Download Images Using Selenium in C#

I want to download first 10 images from the given Url stated in the following code of google images. I have tried soo much ways but not able to download images because i got the wrong lengthy urls which seems to be junk data.

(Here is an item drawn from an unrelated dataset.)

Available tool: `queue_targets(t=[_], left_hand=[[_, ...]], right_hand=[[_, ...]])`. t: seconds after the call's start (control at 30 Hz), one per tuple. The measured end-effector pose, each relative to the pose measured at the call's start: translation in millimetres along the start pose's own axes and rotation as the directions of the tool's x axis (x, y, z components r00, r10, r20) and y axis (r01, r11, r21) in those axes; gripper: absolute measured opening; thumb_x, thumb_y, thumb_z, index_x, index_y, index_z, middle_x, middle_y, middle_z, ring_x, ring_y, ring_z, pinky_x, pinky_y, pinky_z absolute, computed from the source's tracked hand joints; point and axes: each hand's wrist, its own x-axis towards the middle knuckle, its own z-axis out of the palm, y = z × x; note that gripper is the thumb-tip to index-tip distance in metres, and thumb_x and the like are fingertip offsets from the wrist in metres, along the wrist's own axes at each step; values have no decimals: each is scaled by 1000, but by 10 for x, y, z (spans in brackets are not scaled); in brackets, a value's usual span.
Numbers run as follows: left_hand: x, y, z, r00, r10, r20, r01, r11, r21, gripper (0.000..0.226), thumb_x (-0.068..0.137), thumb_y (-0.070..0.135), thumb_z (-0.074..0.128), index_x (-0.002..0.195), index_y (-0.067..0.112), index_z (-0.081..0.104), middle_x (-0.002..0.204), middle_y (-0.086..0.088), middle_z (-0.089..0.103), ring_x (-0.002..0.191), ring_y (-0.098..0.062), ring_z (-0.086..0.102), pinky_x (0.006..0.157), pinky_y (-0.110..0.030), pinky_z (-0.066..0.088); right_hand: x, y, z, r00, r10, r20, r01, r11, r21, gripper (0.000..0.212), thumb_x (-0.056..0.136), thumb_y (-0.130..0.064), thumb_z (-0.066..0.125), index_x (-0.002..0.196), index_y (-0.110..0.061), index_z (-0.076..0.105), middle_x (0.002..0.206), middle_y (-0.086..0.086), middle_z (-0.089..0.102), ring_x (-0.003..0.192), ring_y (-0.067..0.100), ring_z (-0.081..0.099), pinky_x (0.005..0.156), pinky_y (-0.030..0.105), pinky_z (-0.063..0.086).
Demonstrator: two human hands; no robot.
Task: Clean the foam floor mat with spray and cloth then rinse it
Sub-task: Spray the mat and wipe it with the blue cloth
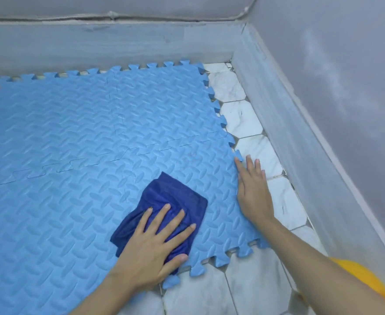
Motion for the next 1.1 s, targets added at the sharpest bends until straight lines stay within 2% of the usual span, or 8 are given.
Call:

Here is my code as i am using C#,

var driver = new ChromeDriver();

driver.Navigate().GoToUrl("https://www.google.com/search?q=wallpapers+pics&tbm=isch&ved=2ahUKEwizlL6W6sLxAhUE_4UKHS_YBDEQ2-cCegQIABAA&oq=wallpapers+pics&gs_lcp=CgNpbWcQAzICCAAyAggAMgIIADICCAAyAggAMgIIADICCAAyAggAMgIIADICCAA6BwgAELEDEEM6BAgAEENQ3I8FWJ6YBWDsnQVoAHAAeACAAasCiAHYCZIBAzItNZgBAKABAaoBC2d3cy13aXotaW1nwAEB&sclient=img&ei=bjXeYLOlJ4T-lwSvsJOIAw&bih=802&biw=1707");



// These are commented three ways to select the list of images

//IList<IWebElement> Imghref = driver.FindElements(By.XPath("//img[@jsname]"));

//IList<IWebElement> Imghref = driver.FindElements(By.ClassName("rg_i"));

//IList<IWebElement> Imghref = driver.FindElements(By.TagName("img"));

IList<IWebElement> Imghref = driver.FindElements(By.ClassName("rg_i"));

//BcuVif - n3VNCb     --- ClassNames which i have observed

foreach (IWebElement eachLink in Imghref)
{
    eachLink.Click();

    IWebElement Images = driver.FindElement(By.TagName("img"));
    //Console.WriteLine(Images.GetAttribute("class"));
    String ImageUrl = Images.GetAttribute("src");
    string ImageName = Images.GetAttribute("alt");
    Console.WriteLine("Image URL : " + ImageUrl);
    WebClient downloader = new WebClient();
    downloader.DownloadFile(ImageUrl, "D:\\VisualStudio Workspace\\Download-Images\\images\\" + ImageName + ".jpg");

}

Upvotes: 1

Views: 1347

Answers (3)

Muhammad Ashir Ali
Muhammad Ashir Ali

Reputation: 65

So after putting this code in my original code everything is working fine for me! Thanks everyone!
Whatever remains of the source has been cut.